National Zoo officials said Monday that preliminary necropsy results from the zoo's recently deceased panda cub show that the cub had fluid in its abdomen and some abnormalities in the liver.
Chief Veterinarian Suzan Murray said the free fluid in the abdomen was abnormal for a cub. The cub — which was unnamed — weighed just under 100 grams, had nursed and had a coat that was "just beautiful," Murray said.
The cub is believed to have been a female, Murray said, since it seemed to be developing ovary-like tissue.
There was no evidence of external trauma to the cub, meaning that her death wasn't caused by a crush injury. But the abnormalities of the cub's liver, which is about the size of a kidney bean, gave zookeepers pause.
“The liver -- by palpation, by touching -- felt a little bit hard in places, and it also appeared abnormal,” Murray said. She added, "Typically, livers have a very uniform color." But she was hesitant to blame the liver for the death.
"Nothing suggests in hindsight that we would do anything differently," said Zoo Director Dennis Kelly.
A necropsy on the cub will be completed within two weeks, and officials expect to have a definitive answer on the cause of death. Panda cubs are about the size of a stick of butter at birth and are susceptible to infections and fatal injuries.
There was no evidence of fluid in the cub's lungs, which would suggest pneumonia, and nor evidence the cub's mother accidentally caused the death, which has happened to other cubs born in captivity. On any given day in the first two weeks of life, pandas born in captivity have a mortality rate of about 18 percent, zoo officials said. Their mortality rate in the wild is unknown, but only a few thousand giant pandas are believed to remain in the wild.
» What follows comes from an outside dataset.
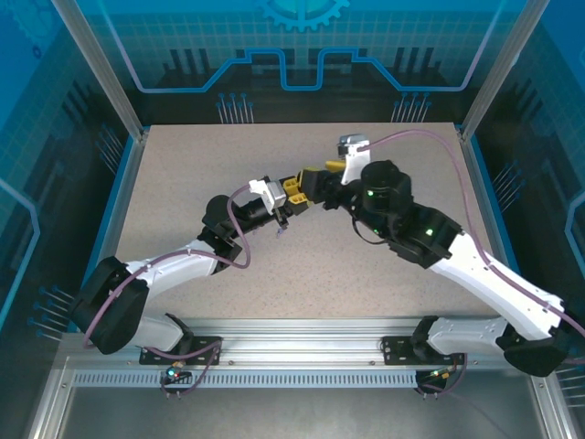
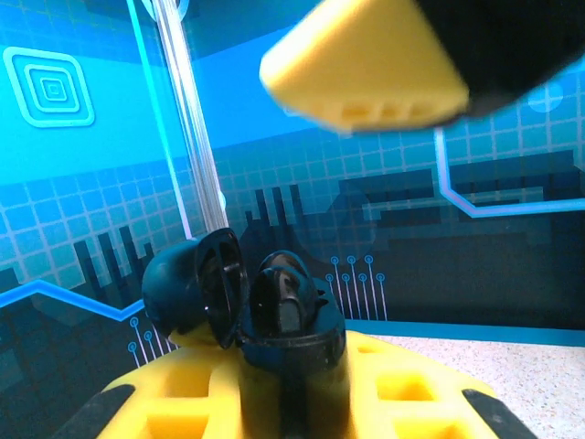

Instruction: Insert wireless bluetooth earbuds into charging case

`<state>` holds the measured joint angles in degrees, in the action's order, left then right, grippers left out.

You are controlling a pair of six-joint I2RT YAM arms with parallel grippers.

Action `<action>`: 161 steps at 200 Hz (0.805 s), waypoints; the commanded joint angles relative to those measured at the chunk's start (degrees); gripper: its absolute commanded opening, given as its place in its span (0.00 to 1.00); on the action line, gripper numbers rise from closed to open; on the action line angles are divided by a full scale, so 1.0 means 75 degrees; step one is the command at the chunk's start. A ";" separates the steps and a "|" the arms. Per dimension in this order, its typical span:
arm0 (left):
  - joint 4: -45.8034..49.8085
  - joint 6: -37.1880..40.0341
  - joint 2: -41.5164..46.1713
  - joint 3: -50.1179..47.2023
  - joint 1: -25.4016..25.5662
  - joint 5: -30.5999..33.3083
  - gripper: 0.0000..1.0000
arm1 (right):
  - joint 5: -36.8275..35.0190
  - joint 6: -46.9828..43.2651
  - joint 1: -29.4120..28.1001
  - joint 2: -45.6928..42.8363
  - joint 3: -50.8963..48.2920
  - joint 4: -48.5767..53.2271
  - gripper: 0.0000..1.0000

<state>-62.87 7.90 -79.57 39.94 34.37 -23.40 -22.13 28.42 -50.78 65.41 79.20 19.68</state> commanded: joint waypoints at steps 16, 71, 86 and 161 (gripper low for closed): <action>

Only a few hundred are in captivity.
The fluid in the cub's abdomen was unusual and could have been a symptom of the liver problem.
Mei Xiang, the cub's mother, appears to still have a maternal instinct. "Sadly, we have witnessed her cradling an object for most of the night," Kelly said.
“It’s touching and reassuring to us that she’s going through a process where she’s figuring out that she lost a cub,” Kelly added.
But Mei Xiang has left her den, and keepers were able to draw blood from her. Murray said preliminary test results are normal. Once she starts leaving the den more frequently, the National Zoo expects to reopen the Panda House.
The cub was born unexpectedly last Sunday, Sept. 16. The odds of Mei conceiving a cub after five consecutive pseudopregnancies since 2007 had been less than 10 percent, the zoo said last week.
Zoo officials are not saying whether the Mei Xiang and Tian Tian will have a chance to mate again or if they could be traded in for another pair of pandas, News4’s Darcy Spencer reported.